------ Data for this exercise ------

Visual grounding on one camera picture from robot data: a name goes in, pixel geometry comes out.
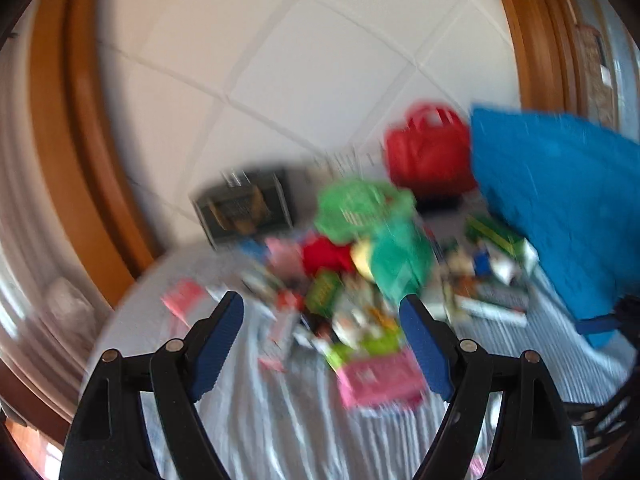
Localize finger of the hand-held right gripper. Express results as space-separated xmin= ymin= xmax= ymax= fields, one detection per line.
xmin=565 ymin=375 xmax=640 ymax=456
xmin=575 ymin=295 xmax=640 ymax=350

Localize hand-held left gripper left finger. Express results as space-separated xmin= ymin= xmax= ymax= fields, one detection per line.
xmin=59 ymin=291 xmax=245 ymax=480

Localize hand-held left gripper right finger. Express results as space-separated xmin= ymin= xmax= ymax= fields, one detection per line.
xmin=398 ymin=294 xmax=583 ymax=480

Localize pink wet wipes pack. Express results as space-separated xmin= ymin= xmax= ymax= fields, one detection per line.
xmin=337 ymin=350 xmax=426 ymax=411

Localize blue quilted bag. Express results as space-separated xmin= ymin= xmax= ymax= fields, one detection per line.
xmin=470 ymin=104 xmax=640 ymax=348

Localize desktop with striped white cloth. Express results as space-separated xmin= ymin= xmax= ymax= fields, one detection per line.
xmin=92 ymin=200 xmax=640 ymax=480

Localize lime green packet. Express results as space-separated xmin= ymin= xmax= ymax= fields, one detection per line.
xmin=325 ymin=335 xmax=401 ymax=368

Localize pink tissue pack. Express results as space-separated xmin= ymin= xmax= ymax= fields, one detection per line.
xmin=161 ymin=280 xmax=208 ymax=318

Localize white and blue toy figure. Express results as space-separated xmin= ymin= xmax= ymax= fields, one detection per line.
xmin=472 ymin=247 xmax=501 ymax=278

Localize green and yellow box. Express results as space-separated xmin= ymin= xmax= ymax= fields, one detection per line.
xmin=306 ymin=270 xmax=346 ymax=316

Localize pink and white small box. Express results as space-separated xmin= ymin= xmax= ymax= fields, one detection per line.
xmin=267 ymin=237 xmax=307 ymax=277

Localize green carton box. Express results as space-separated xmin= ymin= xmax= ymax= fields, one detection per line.
xmin=465 ymin=212 xmax=538 ymax=271

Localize red soft item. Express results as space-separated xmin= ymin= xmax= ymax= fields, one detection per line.
xmin=300 ymin=237 xmax=356 ymax=276

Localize dark box with gold print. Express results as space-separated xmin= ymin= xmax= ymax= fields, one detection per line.
xmin=192 ymin=162 xmax=296 ymax=248

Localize red bag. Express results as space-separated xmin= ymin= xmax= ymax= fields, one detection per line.
xmin=384 ymin=102 xmax=476 ymax=198

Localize pale pink curtain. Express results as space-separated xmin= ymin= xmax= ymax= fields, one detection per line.
xmin=0 ymin=75 xmax=116 ymax=411

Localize white wall socket strip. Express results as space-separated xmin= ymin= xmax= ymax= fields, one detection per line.
xmin=315 ymin=145 xmax=386 ymax=171

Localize curved wooden wall frame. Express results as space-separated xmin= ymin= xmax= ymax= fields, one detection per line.
xmin=27 ymin=0 xmax=166 ymax=281
xmin=487 ymin=0 xmax=586 ymax=116

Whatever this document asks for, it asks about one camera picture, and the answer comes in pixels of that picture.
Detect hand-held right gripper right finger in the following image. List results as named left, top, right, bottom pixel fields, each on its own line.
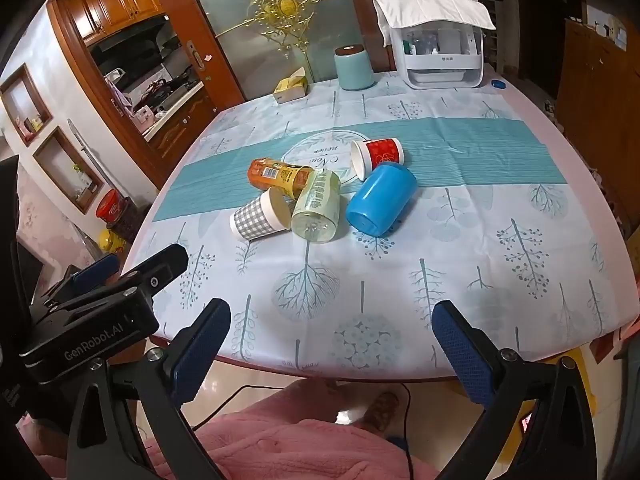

------

> [What is expected]: Which lines run from the one containing "Localize curved wooden" to the end of the entries above? Write them out exactly, leaving out every picture.

> [Result]:
Localize curved wooden wall frame. Express results as space-separated xmin= ymin= xmax= ymax= fields, one detection per line.
xmin=27 ymin=0 xmax=166 ymax=281
xmin=487 ymin=0 xmax=586 ymax=116

Whatever this document asks for, it asks about one camera picture, and the answer comes in pixels of that picture.
Detect hand-held right gripper right finger in the following image. List results as named left, top, right, bottom pixel fields, each on its own line.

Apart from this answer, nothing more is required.